The vision of this similarity is hard to express. However, imagine if you would, that the words you are reading were chemicals, exuded from busy fingers on a computer keyboard as a sort of molecular secretion. These pass through the biosphere to you, the reader, or to a listener if I was speaking aloud, where they would, (or would not, after all, the listener might just roll up their eyes and yawn) link up with other molecules, perhaps triggering their alignment. They even might turn out to be self-replicating.

This sounds quite biological: something that you might encounter in a book about cell physiology, morphogenesis and division.

However, these words that were typed, are not just living in some world separated from the rest. Certainly, if left in a book or archived (never to be seen again) on a computer disk, they are mere arrangements of atomic particles. Dare we even call them ‘words’ if no one is there to understand them as such? These arrangements of ‘stuff’ of will do nothing (I suppose) but sit there. It is when the disk is inserted into a computer or the reader picks up a piece of paper upon which this ‘stuff’ is decoded into cipherable ‘words,’ only then do the lines of ink on the page or the computer-generated lines and curves catalyze a biological process in a brain, and we read.

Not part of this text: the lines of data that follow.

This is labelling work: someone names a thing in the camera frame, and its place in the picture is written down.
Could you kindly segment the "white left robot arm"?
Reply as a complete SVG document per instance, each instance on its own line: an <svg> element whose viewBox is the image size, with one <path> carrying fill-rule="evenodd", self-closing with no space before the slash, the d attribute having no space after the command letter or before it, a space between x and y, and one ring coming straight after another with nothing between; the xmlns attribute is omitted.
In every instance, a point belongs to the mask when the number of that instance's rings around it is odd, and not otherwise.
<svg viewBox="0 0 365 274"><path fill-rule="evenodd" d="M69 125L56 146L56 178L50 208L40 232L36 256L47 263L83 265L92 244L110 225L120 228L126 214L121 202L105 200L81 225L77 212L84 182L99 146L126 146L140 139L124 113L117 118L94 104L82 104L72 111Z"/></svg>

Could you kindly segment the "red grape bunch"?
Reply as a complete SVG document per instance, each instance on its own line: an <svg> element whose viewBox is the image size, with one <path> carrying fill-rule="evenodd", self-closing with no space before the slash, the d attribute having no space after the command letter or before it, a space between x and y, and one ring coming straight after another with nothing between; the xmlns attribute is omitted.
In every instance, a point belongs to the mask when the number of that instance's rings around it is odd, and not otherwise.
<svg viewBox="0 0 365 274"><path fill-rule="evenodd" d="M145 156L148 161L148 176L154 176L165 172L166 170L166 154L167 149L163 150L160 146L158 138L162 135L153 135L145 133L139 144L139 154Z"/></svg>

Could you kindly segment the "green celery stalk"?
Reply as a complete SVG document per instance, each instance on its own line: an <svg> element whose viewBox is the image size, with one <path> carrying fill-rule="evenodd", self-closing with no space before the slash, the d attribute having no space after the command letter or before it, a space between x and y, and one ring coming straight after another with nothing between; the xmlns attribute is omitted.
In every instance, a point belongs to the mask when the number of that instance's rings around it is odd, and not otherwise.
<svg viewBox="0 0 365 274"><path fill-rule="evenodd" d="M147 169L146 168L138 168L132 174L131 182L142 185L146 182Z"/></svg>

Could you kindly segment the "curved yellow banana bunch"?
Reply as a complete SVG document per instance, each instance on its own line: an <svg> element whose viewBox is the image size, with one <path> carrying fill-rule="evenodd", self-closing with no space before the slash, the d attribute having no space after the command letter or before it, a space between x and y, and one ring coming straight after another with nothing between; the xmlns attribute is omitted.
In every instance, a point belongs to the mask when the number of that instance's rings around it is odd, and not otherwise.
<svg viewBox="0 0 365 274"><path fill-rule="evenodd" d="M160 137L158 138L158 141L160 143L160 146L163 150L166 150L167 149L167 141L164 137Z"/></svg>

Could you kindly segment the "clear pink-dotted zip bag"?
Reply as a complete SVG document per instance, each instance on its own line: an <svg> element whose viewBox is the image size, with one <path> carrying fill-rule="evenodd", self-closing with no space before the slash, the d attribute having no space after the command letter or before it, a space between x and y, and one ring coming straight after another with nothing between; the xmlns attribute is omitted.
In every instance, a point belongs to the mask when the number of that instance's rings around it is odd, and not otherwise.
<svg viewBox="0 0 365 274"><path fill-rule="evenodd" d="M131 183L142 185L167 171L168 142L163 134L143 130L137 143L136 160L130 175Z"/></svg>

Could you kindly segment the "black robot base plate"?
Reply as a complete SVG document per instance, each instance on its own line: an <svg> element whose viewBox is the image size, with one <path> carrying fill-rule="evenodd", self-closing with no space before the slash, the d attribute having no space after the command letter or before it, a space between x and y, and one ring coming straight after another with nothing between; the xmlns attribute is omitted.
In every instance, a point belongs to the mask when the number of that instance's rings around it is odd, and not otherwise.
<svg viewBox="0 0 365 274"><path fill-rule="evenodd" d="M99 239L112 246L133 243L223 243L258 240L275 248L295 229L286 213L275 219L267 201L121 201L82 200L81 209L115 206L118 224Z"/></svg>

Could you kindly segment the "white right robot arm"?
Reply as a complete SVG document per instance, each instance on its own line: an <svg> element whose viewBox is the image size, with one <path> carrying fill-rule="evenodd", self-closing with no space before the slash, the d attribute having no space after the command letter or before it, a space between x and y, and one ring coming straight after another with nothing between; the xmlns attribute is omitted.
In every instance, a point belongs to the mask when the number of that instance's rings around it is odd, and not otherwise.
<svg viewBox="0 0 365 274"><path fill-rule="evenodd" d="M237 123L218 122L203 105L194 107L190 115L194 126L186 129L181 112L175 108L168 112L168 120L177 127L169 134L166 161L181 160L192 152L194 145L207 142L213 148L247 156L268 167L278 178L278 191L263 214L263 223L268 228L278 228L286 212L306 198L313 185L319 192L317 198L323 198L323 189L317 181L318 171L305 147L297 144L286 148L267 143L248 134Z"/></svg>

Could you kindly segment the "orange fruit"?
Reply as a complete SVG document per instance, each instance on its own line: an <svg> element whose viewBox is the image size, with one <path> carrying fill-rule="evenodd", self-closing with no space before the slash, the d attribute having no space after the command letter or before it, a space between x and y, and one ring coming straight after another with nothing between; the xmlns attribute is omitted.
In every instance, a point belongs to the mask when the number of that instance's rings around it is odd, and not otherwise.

This vision of words-as-biochemistry keeps haunting me. Words have letters, which in English, include the childhood litany of ‘a’ to ‘z.’ String them together and they create word forms. Words strung together trigger a quadrillion-fold more mental forms. Watch them catalyze changes. Watch them ‘line up,’ in other human beings, resonate, and become the urge that creates change in the world.

At the molecular level, computer data, words scribbled on a piece of paper and organisms in nature are all, simply molecules. Humans generally maintain a rather presumptuous but common assumption their molecules are more important, or of a ‘higher order’ than those of say bacteria, or those on a computer data.

Our Earth’s biosphere extends about six miles down, and seven miles up, with a particularly dense portion spanning the thin surface ‘width’ of a just a few meters. A thin biological sheen. From space, our biosphere could look remarkably similar to something that you or I might see, as we stand at the edge of a still pond: the microbial patina of tiny cells richly populating the surface, disturbed only by the occasional scamper of a water-spider, with hungry pollywogs moving silently below.

A friend recently sent me a series of pictures of earth as seen in comparison to the solar system’s surrounding planets, and then in a number of progressive tiers outward into the universe through telescopes. We are really very, very small. Nearly negligible. A spec, not even that, each person on the planet a seeming electron in size when compared to the whole.